Carefully consider the mathematics (or table values), and you will observe that higher interest rates produce lower present value factors, and vice versa. You also know that the logic of making certain investments changes with interest rates. Perhaps you have considered buying a house or car on credit; in considering your decision, the interest rates on the deal likely made a big difference in how you viewed the proposed transaction. Even a casual observer of macro-economic trends knows that government policies about interest rates influence investment activity and consumer behavior.
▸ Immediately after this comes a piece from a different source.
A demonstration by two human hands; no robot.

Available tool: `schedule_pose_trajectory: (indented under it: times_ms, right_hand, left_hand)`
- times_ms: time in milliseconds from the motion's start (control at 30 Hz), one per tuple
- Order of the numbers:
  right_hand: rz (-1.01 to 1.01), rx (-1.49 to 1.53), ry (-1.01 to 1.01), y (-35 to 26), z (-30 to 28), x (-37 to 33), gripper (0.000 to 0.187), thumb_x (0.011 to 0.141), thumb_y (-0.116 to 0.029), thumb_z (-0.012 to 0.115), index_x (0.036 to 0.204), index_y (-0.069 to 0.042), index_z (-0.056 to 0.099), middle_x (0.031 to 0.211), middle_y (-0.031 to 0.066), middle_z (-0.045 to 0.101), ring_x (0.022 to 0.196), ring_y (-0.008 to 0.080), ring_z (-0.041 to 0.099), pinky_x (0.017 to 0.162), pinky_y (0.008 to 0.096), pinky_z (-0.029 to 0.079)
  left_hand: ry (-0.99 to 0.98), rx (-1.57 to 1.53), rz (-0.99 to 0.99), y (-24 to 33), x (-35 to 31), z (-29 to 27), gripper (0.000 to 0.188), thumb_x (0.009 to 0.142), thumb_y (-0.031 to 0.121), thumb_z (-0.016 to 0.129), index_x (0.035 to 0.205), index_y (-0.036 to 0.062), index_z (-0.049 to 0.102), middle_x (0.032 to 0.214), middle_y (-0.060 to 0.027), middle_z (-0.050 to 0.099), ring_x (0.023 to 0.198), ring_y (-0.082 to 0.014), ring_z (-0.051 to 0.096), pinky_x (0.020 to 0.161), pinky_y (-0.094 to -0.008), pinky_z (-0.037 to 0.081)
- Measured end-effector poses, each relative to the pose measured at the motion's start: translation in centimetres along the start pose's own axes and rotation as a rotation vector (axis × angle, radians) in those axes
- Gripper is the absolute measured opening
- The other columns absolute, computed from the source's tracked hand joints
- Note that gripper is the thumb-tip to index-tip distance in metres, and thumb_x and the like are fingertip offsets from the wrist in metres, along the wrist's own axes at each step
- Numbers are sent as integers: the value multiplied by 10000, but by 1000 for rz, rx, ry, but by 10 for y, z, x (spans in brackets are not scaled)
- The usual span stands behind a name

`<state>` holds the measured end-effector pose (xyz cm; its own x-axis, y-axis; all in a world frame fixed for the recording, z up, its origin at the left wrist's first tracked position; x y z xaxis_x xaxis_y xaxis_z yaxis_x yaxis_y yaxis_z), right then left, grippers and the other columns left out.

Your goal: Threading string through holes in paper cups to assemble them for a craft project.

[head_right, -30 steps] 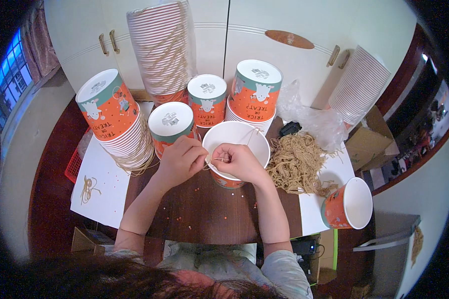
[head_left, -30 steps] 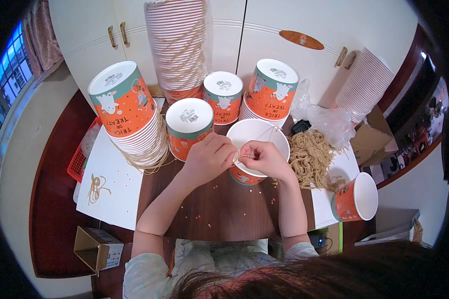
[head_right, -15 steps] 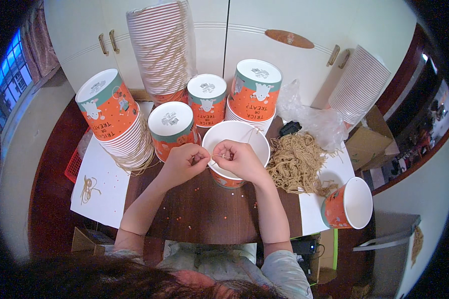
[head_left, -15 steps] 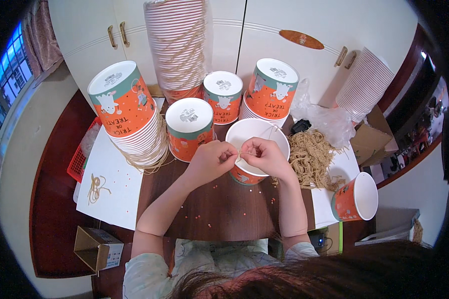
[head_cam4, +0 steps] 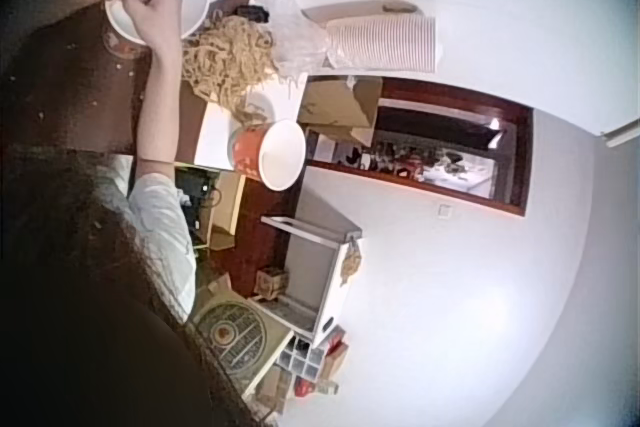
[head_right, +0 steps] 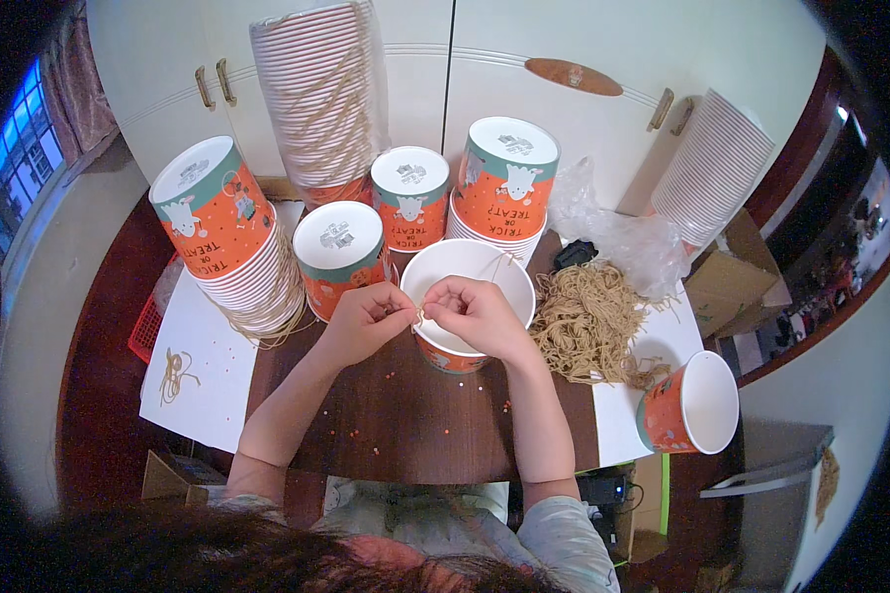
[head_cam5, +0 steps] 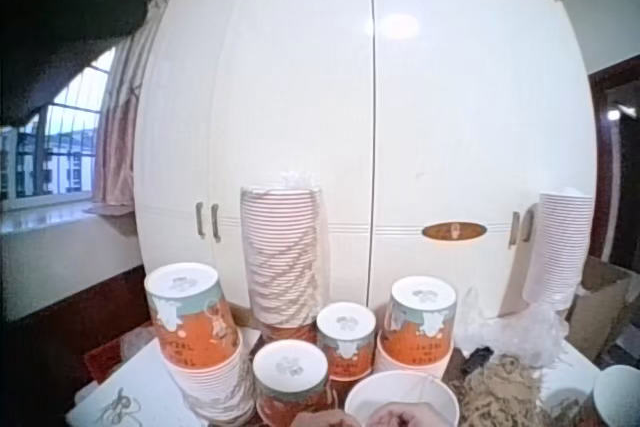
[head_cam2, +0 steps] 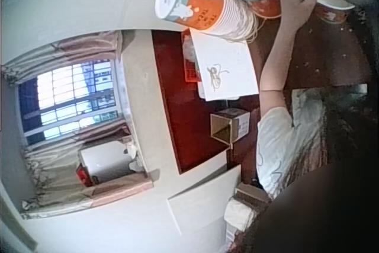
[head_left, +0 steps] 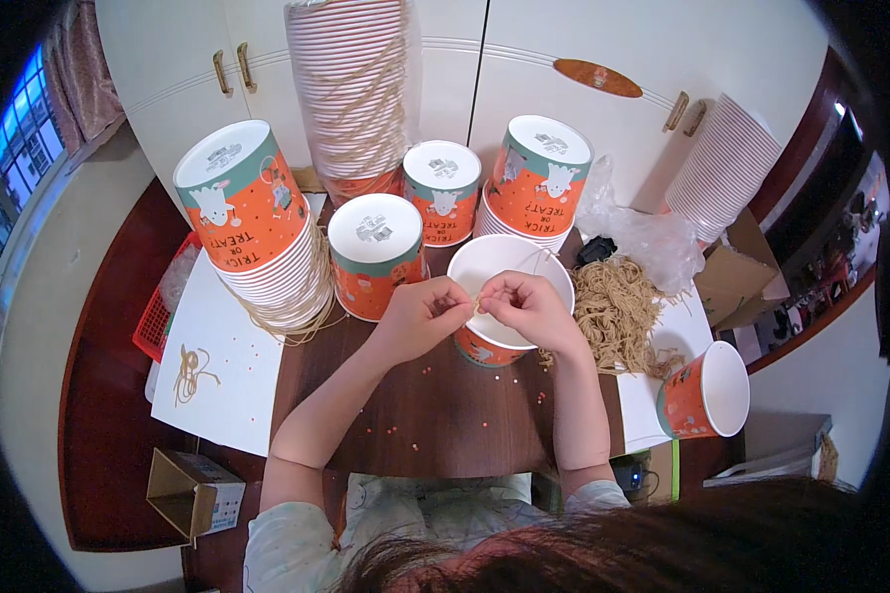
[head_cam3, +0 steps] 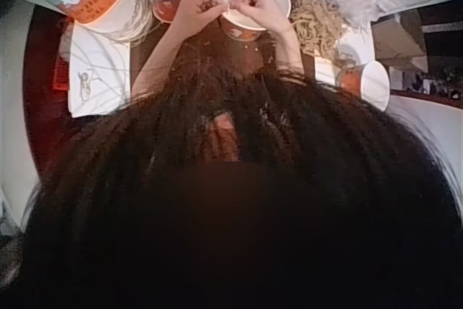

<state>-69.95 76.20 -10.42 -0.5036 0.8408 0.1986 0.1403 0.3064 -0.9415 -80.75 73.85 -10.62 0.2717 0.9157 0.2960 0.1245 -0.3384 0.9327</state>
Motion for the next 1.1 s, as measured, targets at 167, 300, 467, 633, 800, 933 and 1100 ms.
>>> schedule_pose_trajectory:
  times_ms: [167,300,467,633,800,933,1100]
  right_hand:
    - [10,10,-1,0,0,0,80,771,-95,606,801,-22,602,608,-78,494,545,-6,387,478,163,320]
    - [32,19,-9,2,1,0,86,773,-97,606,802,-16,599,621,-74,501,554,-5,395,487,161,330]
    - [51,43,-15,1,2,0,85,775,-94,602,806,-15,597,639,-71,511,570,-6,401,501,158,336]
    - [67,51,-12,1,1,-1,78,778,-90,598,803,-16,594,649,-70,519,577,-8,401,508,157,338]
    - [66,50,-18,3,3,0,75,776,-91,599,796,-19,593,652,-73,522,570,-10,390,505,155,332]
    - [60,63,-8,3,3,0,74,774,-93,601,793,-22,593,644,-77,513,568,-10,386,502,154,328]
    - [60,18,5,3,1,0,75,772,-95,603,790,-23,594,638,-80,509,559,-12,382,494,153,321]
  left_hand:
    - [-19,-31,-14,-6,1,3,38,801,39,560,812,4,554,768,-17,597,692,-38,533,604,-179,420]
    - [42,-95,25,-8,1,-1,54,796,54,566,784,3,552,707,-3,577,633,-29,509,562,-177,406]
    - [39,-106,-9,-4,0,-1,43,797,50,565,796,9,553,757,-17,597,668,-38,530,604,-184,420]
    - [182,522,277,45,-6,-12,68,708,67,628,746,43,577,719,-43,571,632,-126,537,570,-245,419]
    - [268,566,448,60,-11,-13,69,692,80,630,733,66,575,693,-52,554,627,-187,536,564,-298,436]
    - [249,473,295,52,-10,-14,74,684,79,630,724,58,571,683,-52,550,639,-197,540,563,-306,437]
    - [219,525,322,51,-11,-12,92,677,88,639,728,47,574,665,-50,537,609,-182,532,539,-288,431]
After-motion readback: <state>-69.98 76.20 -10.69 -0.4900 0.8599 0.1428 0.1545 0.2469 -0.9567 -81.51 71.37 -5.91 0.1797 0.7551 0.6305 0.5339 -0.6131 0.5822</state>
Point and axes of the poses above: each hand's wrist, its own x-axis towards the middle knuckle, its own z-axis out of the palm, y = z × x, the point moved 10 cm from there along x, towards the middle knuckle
In simple terms, lower rates can stimulate borrowing and investment, and vice versa.

To illustrate the impact of shifting interest rates, consider that Greenspan is considering a \$500,000 investment that returns \$128,000 at the end of each year for five years. The following spreadsheet shows how the net present value shifts from a positive net present value of \$39,183 (when interest rates are 6%), to positive \$11,067 (when interest rates are 8%), to negative \$14,779 (when interest rates rise to 10%). This means that the investment would make sense if the cost of capital was 6%, but not 10%.

In the above spreadsheet, formulas were used to determine present value factors. For example, the "balloon" shows the specific formula for cell H17 - (1/(1+i)n) - where "i" is drawn from cell C17 which is set at 8%. Similar formulas are used for other present value factor cells. This simple approach allows rapid recalculation of net present value by simply changing the value in the interest rate cell.